Sloane pushed through the revolving doors and kept a brisk pace
past the rock wall sculpture and down wide concrete steps, hoping
to discourage his pursuer, but the man hurried along beside him,
talking as he continued to fumble in his file.
“This will only take a minute.”
“I’m afraid I don’t have a minute.”
Sloane reached the corner of Sixth and University but the light
changed to red, and the pedestrians in front of him abruptly
stopped. Nobody jaywalked in Seattle. Sloane would have broken the
rule, but traffic emptying from the I‑5 freeway onto
University was heavy.
The din of the cars nearly drowned out the man’s voice.
“If I could just show you this article it would explain
---”
The light changed. Sloane stepped from the curb, leaving the
young man searching his file. He made it halfway across when the
man shouted.
“The doctor did not kill that boy.”
Sloane stopped. Pedestrians maneuvered to avoid him. Walking
back to the curb, Sloane saw that the man held a photocopy of an
article from The Seattle Times reporting on the medical
malpractice case.
“How would you know that?” Sloane asked.
“Because I did.”
Malcolm Fitzgerald exited his navy blue Bentley Brookland, a
gift to celebrate his recent promotion, tugged the French cuffs of
his shirt past the sleeves of his blazer, and adjusted the lapels.
His wife had selected the jacket, and had it handtailored to
accommodate his tall, slender frame. She liked him in
blue, which she said better accentuated the gray at his temples
and his fair complexion. For the board meeting that morning,
Fitzgerald had decided on a simple white shirt with a lavender
pinstripe that matched the color of his tie.
He retrieved the wrapped package from the passenger seat and
followed the stone path between English boxwood hedges into a
manicured backyard. The lawn spread like a green blanket to the
slate blue waters of Lake Washington, the southern view of Mount
Rainier’s snowcapped summit interrupted only by the 520
bridge spanning east to west.
The wrought-iron bench had been positioned just beneath the
vines of a willow tree at the lake’s edge, and faced the
finger dock where Sebastian Kendall moored his seventy-two-foot
yacht and fire-engine red float plane.
Fitzgerald nodded to the male nurse and stepped to where Kendall
sat, his eyes closed, his body hunched over the silver horse head
mounted atop his cane. Though it had been only a week since
Fitzgerald’s last visit, Kendall had physically deteriorated.
He wore blue hospital scrub pants and a white T‑shirt beneath
a terry cloth bathrobe, his initials embroidered in gold on the
breast pocket. The radiation and chemotherapy treatments had
thinned a full head of hair to white wisps. Once a young-looking
seventy-two and perhaps 180 pounds, Kendall now looked as if a
breeze off the lake would knock him over.
“Sebastian?”
Kendall opened his eyes.
“I’m sorry to disturb.” Fitzgerald had
arranged the meeting earlier that morning.
“Just resting my eyes.” Kendall’s voice,
hoarse and guttural, had become nearly unrecognizable.

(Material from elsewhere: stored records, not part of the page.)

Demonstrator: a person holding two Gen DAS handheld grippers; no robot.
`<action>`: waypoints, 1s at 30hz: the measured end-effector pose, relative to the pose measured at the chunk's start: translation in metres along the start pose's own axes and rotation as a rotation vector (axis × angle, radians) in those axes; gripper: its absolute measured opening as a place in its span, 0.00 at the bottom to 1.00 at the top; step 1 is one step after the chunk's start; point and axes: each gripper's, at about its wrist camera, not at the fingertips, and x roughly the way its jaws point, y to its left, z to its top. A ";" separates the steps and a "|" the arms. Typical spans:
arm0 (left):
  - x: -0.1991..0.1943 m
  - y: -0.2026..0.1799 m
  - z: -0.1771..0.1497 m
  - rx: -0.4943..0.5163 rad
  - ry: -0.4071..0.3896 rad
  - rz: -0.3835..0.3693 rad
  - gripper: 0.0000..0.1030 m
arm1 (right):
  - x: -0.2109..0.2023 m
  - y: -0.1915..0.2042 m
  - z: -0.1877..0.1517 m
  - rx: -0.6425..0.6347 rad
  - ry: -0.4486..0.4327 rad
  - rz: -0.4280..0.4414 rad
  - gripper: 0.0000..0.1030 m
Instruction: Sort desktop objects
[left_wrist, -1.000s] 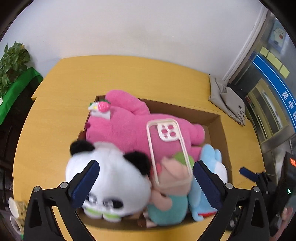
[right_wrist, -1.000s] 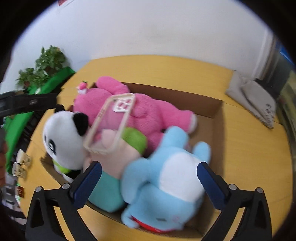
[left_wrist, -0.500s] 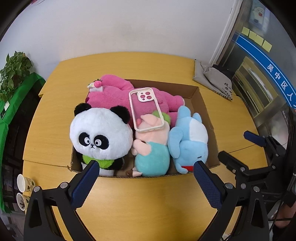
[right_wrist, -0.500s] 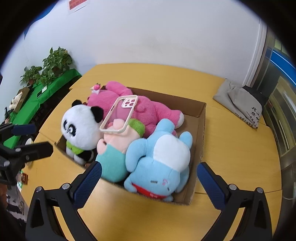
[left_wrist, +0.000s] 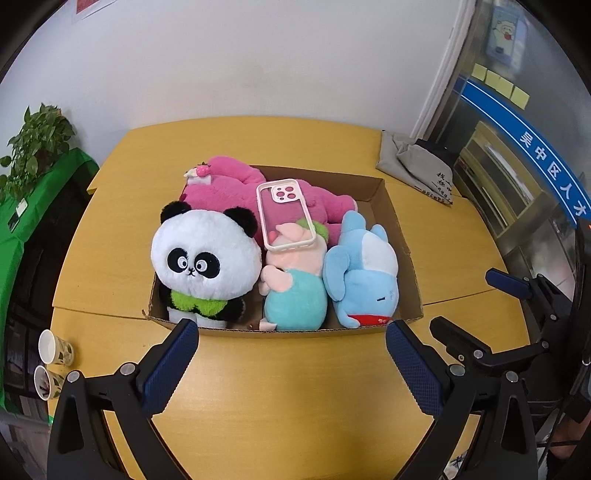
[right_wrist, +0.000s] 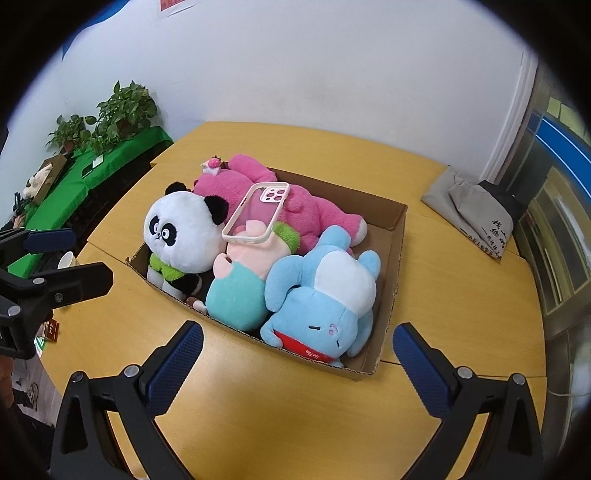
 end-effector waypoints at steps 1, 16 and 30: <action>-0.001 0.000 0.001 0.009 -0.003 -0.009 1.00 | -0.003 0.001 0.000 0.007 -0.001 -0.011 1.00; -0.014 0.029 -0.002 0.073 -0.003 -0.122 1.00 | -0.023 0.027 0.009 0.068 0.008 -0.123 1.00; -0.015 0.049 -0.003 0.058 0.000 -0.160 1.00 | -0.024 0.046 0.016 0.056 0.027 -0.157 1.00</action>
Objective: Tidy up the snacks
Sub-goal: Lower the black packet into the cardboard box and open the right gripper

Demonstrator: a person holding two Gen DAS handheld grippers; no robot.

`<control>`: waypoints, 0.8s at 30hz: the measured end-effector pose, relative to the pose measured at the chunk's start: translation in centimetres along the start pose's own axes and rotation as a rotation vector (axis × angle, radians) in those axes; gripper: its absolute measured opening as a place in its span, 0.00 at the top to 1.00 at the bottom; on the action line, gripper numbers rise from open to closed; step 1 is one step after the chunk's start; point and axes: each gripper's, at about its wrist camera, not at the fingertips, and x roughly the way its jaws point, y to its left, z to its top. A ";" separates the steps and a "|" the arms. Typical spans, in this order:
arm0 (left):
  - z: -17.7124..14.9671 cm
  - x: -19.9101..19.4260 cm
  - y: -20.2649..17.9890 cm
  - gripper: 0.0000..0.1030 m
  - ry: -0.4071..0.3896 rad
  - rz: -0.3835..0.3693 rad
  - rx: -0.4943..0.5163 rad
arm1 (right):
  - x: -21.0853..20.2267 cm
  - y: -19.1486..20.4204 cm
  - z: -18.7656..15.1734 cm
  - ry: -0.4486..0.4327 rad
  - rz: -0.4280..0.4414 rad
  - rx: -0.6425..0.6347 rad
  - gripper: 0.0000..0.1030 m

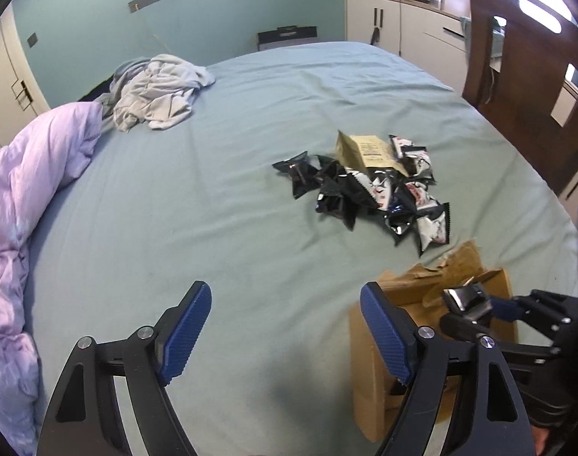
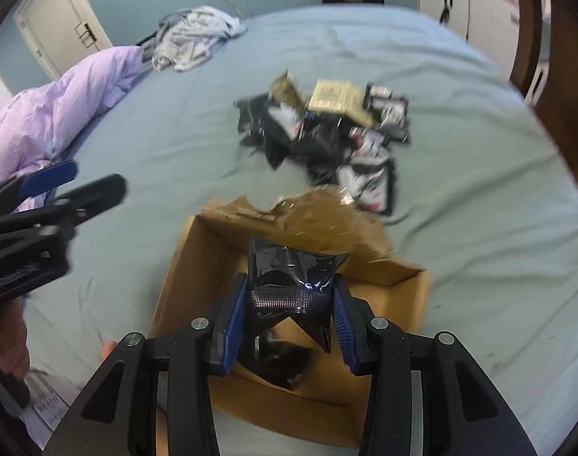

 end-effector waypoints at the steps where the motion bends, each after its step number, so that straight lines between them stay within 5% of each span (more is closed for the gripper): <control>1: 0.0 0.1 0.0 0.21 -0.001 0.008 0.003 | 0.8 0.0 0.3 0.014 -0.004 0.015 0.61; 5: -0.1 0.2 -0.5 0.21 0.001 -0.006 0.017 | 3.6 0.6 0.8 0.068 -0.067 -0.003 0.61; 14: -0.2 1.0 -0.5 0.21 0.035 -0.037 0.006 | 5.9 1.8 0.8 0.099 -0.066 -0.016 0.55; 24: -0.3 0.7 -1.5 0.21 0.023 -0.048 0.030 | -0.8 1.5 -1.4 -0.023 -0.049 -0.090 0.28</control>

He motioned
for Fitzgerald to sit beside him. “How is Melody?”
Fitzgerald did not bother to correct that his wife’s name
was Erin. “She sends her regards, and her prayers.”
“And your daughters?”
“Growing like weeds and keeping us both as busy as ever;
Sarah has it in her head that she wants to take tae kwon do, but I
don’t know how with all the soccer and ballet.”
“They grow up fast,” Kendall said, though he had no
children and had never married. “How are you feeling
today?”
Kendall shrugged. “I’m still here.”
Fitzgerald did not patronize his mentor by saying things like
“You’re going to beat this” or
“You’ll be here a lot longer.” They were beyond
that. The most sophisticated treatments had failed to slow the
metastatic melanoma’s destructive path.
Three months earlier Kendall’s illness had forced him to
reluctantly resign as CEO and chairman of the board of Kendall
Toys, a company his grandfather and granduncle had founded in a
booth on a Seattle street corner in Pioneer Square. A Kendall had
presided over the company for each of its 110 years, with Sebastian
holding the position for the most recent 38.

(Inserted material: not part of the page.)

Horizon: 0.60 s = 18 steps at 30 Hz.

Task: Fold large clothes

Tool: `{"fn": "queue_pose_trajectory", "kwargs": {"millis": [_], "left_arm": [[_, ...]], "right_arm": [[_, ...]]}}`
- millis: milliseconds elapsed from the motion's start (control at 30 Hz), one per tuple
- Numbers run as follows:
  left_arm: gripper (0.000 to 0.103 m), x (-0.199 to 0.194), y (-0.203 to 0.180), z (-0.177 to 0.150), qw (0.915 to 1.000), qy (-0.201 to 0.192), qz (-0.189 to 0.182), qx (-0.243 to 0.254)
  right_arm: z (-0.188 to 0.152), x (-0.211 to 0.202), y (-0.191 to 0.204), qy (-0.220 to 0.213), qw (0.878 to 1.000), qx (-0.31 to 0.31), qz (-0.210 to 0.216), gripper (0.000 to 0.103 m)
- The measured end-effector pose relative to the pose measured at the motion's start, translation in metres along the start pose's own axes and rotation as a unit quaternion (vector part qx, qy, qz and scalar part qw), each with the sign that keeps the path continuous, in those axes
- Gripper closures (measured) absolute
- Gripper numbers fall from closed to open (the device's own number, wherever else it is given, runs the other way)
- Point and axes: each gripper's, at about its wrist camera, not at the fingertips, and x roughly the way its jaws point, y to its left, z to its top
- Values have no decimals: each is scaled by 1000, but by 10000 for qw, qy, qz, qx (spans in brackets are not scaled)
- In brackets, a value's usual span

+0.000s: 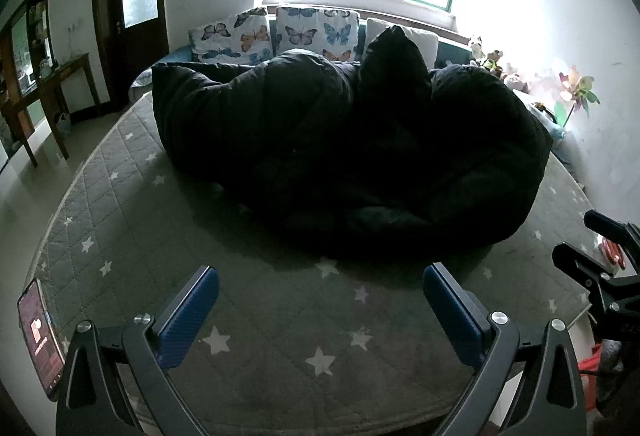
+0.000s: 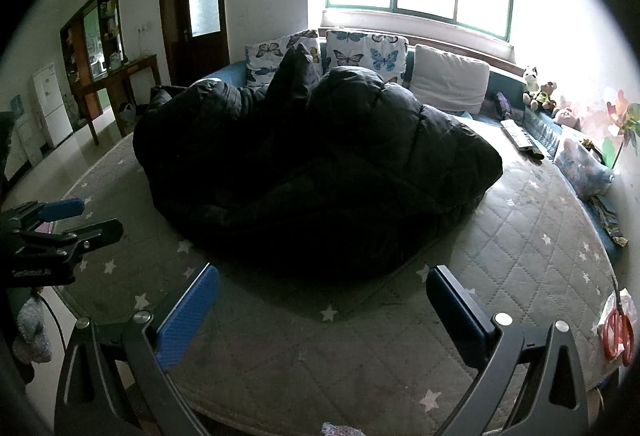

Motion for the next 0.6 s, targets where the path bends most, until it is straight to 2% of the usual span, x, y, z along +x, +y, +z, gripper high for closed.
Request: {"fn": "queue_pose_trajectory", "kwargs": {"millis": [600], "left_arm": [[0, 9, -2, 2, 9999, 97, 45, 32]], "right_arm": [[-1, 2, 0, 8, 10000, -12, 5, 0]]}}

“The board still giving you a hard time?” Kendall
asked.
A flock of crows freckled the sky; thousands of the birds
roosted nearby on Foster Island in Seattle’s arboretum,
taking noisy flight over the lake each morning.
“When your profits drop for the second quarter in a row
after not having dropped the previous thirty-eight years, you
expect tough questions. These are difficult economic times and
you’re a difficult act to follow, but then we both knew that
would be the case. Six months from now, when we’re still
going strong, everyone will relax.”
Neither man said it, but both knew Sebastian Kendall would not
be alive to witness that revival.
“Any further overtures from Bolelli?” Kendall asked,
referring to the efforts by Galaxy Toys’ CEO, Maxine Bolelli,
to purchase Kendall, a merger that would make Galaxy the number one
toy company in the world, supplanting Titan Toys of Chicago.
“Some.”
“What is Ms. Bolelli’s current tone?”
“Terse. She said she won’t wait forever for us to
‘get our shit together.’” Fitzgerald had to raise
his voice over the din of music blasting from speakers mounted atop
the crossbar of a large ski boat carrying teenagers in swim trunks
and bikinis from the Seattle Yacht Club. “She wants a
response to her most recent offer,
and if she doesn’t get the answer she wants, she’s
threatened to go public with the negotiations.”
Fitzgerald had spent two days in confidential meetings at a
resort in Scottsdale, Arizona, to discuss Galaxy’s proposal
to purchase Kendall. Galaxy did not have an action figure
department, and its own attempts to create one had been abysmal
failures. Even in a down market, Kendall’s revenues continued
to top $150 million, putting it squarely in the category of a
midlevel toy company.
“She’ll do it too,” Kendall said.
“I have no doubt.”
A duck swam to the water’s edge, bobbing in the wake left
by the ski boat. Kendall tore a small piece of bread from the chunk
he held in his hand and tossed it, but the crumb fell short of the
water, landing on the lawn. The duck quickly paddled over, waddled
ashore, and gobbled it.
Kendall tossed another piece. “What’s her latest
offer?”
“Point six shares in Galaxy for every share in
Kendall.”
Sebastian Kendall nodded. “You would be a very wealthy man
at this morning’s stock price.”
“As would you,” Fitzgerald said.
Kendall remained the largest shareholder, owning 31 percent.
Fitzgerald held 20 percent, a deliberate number that allowed them
to maintain control of the company.
“You can’t spend money where I’m going,”
Kendall said.
“What do you anticipate the board will do?”
A light breeze blew the vines of the willow tree.
“I’d say sixtyforty against, but Santoro is pushing
hard.”
Some at the company had thought Arian Santoro, rather than
Fitzgerald, would be named CEO and chairman of the board, and it
was well known that he and his minions had not been happy with
Kendall’s decision to endorse Fitzgerald.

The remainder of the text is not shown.